START Record excerpts

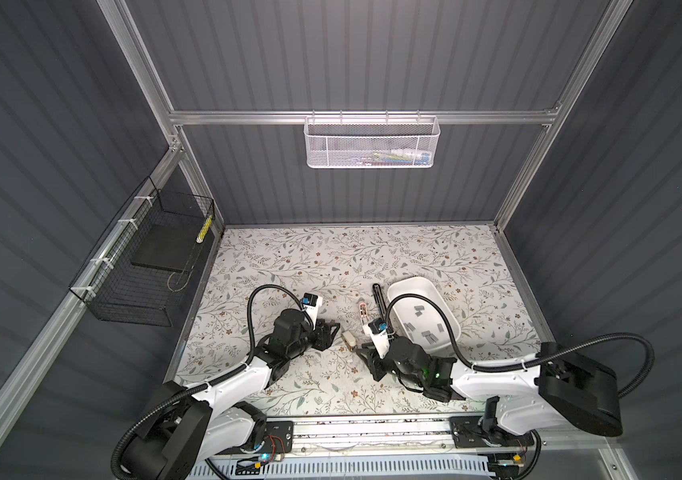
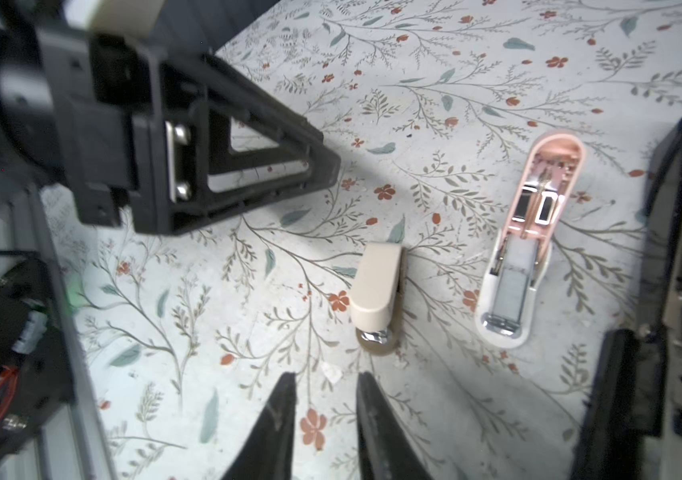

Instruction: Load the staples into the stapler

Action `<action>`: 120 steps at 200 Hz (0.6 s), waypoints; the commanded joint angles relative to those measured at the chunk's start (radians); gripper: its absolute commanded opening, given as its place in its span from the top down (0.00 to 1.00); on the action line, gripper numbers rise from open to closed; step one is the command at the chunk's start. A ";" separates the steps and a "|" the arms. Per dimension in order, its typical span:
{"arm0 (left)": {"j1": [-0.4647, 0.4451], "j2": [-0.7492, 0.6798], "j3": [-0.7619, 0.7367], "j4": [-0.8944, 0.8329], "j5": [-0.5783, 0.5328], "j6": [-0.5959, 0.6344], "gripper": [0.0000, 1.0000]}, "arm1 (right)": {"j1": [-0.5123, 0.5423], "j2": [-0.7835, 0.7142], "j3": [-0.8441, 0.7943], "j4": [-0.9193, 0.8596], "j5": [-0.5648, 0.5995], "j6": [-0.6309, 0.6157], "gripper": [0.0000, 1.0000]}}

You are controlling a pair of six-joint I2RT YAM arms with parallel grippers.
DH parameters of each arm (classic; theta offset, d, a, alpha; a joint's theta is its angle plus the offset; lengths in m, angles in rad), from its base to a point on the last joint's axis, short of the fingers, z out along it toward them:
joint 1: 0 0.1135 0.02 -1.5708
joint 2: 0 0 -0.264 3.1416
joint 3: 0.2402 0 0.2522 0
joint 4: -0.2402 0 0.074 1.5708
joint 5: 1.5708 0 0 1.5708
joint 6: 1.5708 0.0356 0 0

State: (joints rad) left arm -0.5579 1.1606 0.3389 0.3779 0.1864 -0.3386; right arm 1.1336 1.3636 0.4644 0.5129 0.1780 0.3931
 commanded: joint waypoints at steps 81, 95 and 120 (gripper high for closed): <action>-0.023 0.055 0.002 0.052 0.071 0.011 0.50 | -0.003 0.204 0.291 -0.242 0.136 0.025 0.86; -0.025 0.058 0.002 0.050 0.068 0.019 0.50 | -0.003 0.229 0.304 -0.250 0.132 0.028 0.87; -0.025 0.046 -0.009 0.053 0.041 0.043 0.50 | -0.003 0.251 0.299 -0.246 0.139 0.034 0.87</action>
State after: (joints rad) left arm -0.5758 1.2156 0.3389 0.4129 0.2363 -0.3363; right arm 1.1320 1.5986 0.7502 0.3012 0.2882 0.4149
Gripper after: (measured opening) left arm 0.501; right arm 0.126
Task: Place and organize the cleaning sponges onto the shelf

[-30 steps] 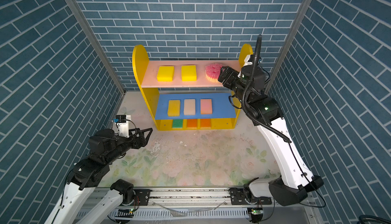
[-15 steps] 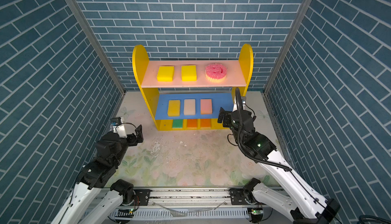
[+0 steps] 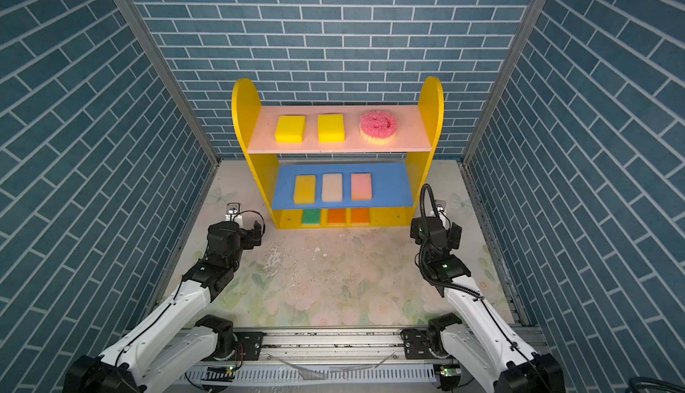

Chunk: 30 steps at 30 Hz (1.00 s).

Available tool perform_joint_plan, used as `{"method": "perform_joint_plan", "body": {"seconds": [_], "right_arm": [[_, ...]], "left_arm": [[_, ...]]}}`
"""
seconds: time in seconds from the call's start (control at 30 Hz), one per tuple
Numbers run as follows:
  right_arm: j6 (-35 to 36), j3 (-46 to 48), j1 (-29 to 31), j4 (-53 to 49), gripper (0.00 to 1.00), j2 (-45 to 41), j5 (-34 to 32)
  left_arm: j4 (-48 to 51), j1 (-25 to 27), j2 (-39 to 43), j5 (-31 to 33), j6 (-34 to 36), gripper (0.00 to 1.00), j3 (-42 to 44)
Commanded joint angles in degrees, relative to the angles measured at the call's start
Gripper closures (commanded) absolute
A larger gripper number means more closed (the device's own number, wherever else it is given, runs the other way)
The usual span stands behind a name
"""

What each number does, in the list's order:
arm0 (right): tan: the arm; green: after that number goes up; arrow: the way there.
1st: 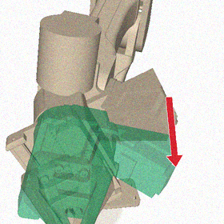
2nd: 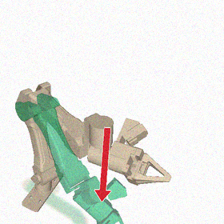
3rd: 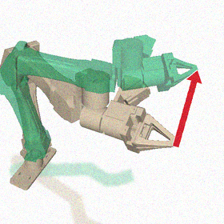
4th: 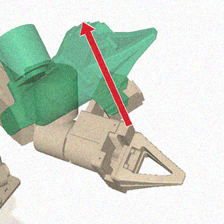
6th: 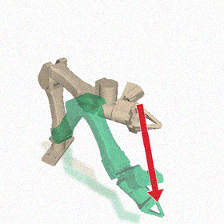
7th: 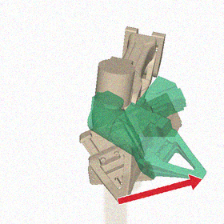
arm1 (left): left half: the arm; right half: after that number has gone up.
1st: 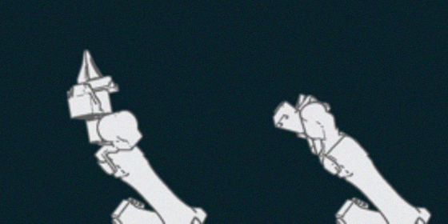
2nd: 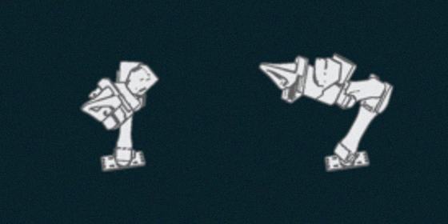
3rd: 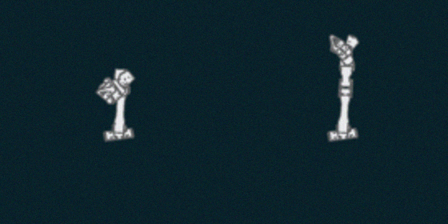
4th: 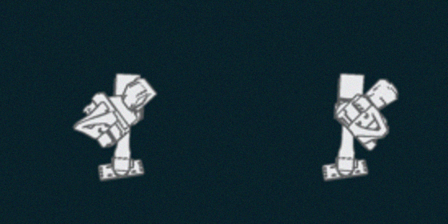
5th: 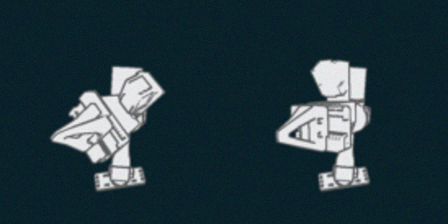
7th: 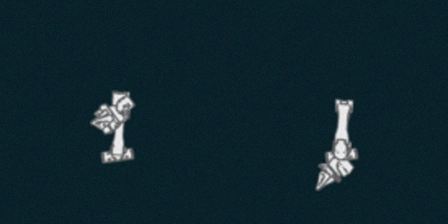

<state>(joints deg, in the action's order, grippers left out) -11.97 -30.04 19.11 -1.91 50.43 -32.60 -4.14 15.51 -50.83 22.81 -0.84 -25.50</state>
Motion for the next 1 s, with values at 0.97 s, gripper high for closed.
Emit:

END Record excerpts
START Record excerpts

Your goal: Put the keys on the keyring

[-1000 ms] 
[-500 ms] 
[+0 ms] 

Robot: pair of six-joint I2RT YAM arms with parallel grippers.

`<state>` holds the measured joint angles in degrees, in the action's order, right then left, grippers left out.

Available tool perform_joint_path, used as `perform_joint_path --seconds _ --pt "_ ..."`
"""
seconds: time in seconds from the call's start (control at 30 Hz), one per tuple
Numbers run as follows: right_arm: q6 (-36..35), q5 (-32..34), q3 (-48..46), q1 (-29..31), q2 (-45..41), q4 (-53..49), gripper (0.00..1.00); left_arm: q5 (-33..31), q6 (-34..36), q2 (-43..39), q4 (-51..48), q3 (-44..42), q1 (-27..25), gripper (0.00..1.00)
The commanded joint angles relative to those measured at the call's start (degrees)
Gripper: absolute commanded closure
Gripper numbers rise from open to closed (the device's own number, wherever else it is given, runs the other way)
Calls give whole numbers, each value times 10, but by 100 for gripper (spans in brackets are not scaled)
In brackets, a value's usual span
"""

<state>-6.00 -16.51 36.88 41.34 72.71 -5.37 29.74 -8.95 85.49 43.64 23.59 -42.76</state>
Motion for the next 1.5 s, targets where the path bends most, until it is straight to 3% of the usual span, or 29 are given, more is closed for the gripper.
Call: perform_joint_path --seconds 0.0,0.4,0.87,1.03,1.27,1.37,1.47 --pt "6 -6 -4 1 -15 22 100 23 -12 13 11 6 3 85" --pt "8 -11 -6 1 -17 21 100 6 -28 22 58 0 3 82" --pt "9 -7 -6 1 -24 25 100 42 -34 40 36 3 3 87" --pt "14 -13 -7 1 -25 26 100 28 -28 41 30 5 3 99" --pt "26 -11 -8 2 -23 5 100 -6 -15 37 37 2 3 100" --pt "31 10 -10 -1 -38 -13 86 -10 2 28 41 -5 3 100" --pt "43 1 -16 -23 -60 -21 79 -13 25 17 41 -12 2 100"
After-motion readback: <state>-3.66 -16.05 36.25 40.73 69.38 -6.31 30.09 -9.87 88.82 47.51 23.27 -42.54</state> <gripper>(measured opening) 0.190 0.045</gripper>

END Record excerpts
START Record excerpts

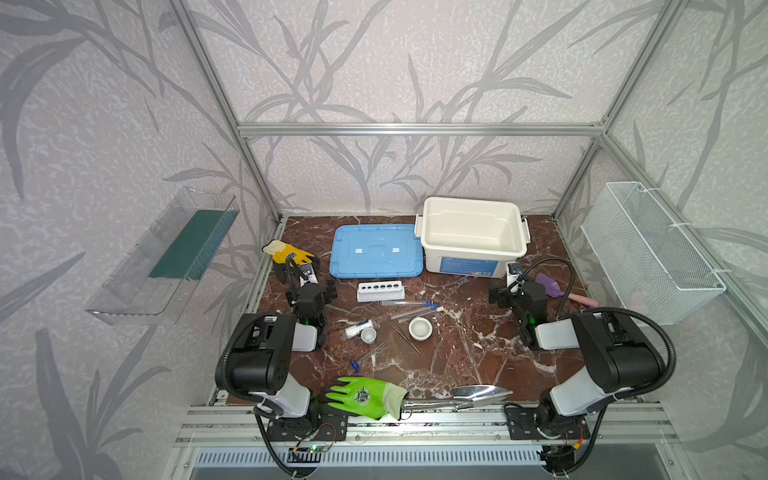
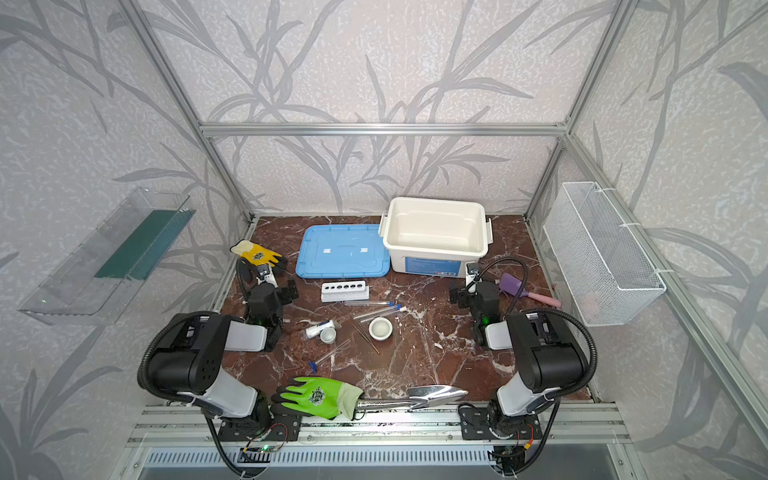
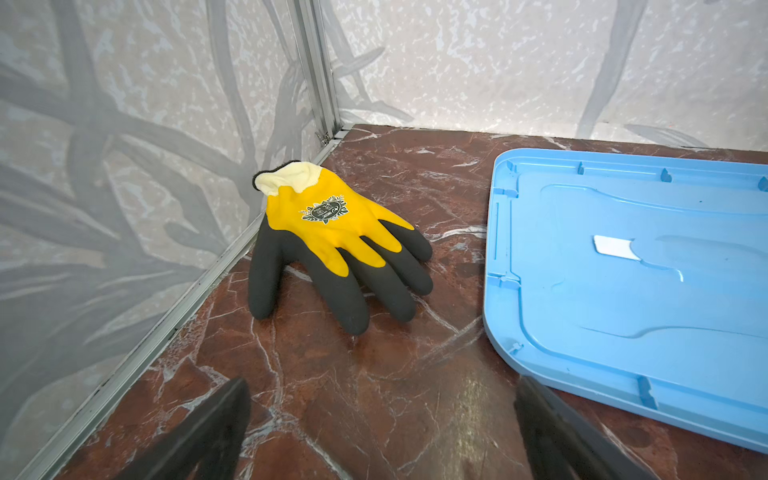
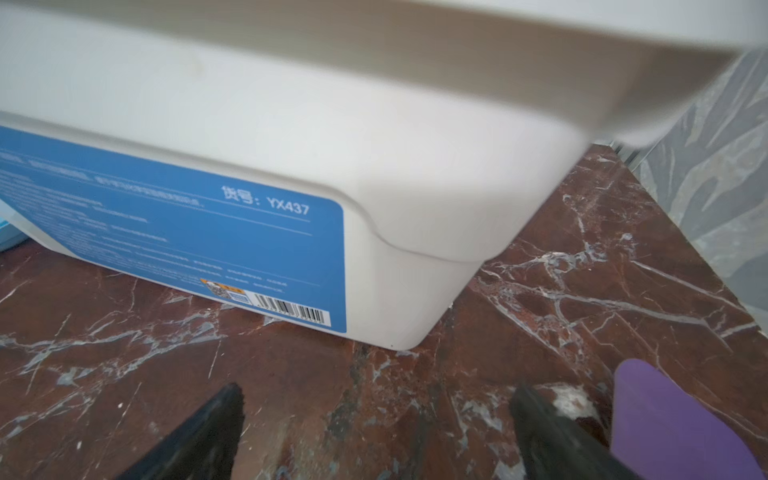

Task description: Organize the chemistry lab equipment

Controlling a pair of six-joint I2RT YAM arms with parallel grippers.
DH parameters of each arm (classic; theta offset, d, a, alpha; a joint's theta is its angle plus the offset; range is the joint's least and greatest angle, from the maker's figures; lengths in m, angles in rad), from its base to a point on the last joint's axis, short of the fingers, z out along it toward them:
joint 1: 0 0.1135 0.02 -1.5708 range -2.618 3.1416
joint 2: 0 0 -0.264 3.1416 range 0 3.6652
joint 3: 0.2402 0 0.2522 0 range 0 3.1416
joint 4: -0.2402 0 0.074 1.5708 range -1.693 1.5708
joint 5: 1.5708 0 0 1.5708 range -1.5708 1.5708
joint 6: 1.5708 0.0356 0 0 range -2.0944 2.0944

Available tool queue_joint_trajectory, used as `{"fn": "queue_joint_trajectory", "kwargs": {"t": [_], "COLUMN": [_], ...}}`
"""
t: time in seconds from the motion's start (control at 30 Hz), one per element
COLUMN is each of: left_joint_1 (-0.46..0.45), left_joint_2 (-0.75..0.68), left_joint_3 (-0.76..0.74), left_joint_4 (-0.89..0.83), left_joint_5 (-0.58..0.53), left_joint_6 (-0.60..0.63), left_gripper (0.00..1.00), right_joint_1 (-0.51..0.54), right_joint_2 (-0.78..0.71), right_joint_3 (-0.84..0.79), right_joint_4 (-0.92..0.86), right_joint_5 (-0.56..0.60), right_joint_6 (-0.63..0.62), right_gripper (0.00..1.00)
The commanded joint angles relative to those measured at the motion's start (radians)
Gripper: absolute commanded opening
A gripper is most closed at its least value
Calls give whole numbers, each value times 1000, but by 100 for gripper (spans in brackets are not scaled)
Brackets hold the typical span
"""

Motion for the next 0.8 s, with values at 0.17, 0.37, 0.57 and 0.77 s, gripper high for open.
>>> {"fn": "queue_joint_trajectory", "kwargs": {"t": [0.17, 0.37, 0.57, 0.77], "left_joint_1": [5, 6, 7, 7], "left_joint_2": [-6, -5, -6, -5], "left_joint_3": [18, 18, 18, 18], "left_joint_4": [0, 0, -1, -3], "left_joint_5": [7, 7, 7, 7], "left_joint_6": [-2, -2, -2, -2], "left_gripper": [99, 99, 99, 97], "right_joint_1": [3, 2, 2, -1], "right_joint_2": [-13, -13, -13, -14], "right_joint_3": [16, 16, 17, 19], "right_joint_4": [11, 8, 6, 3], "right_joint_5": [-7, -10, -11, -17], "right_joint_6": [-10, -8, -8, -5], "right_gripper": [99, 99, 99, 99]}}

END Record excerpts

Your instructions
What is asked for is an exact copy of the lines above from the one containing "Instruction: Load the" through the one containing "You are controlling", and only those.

Exercise result
Instruction: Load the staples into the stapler

Action `<action>`: 120 steps at 200 Hz (0.6 s), waypoints; the commanded joint angles relative to those measured at the chunk's start (radians); gripper: its absolute commanded opening, given as its place in its span from the top down (0.00 to 1.00); on the action line, gripper numbers rise from open to closed; step one is the command at the chunk's start. A ";" separates the steps and a "|" the arms. Per dimension in order, its typical span:
{"arm0 (left)": {"j1": [-0.4647, 0.4451], "j2": [-0.7492, 0.6798], "j3": [-0.7619, 0.7367], "j4": [-0.8944, 0.8329], "j5": [-0.5783, 0.5328], "j6": [-0.5959, 0.6344], "gripper": [0.0000, 1.0000]}, "arm1 (right)": {"j1": [-0.5123, 0.5423], "j2": [-0.7835, 0.7142], "j3": [-0.8441, 0.7943], "j4": [-0.9193, 0.8596], "j5": [-0.5648, 0.5995], "j6": [-0.6309, 0.6157], "gripper": [0.0000, 1.0000]}}

You are controlling a pair of six-joint I2RT YAM arms with parallel grippers.

No further output is required for this exercise.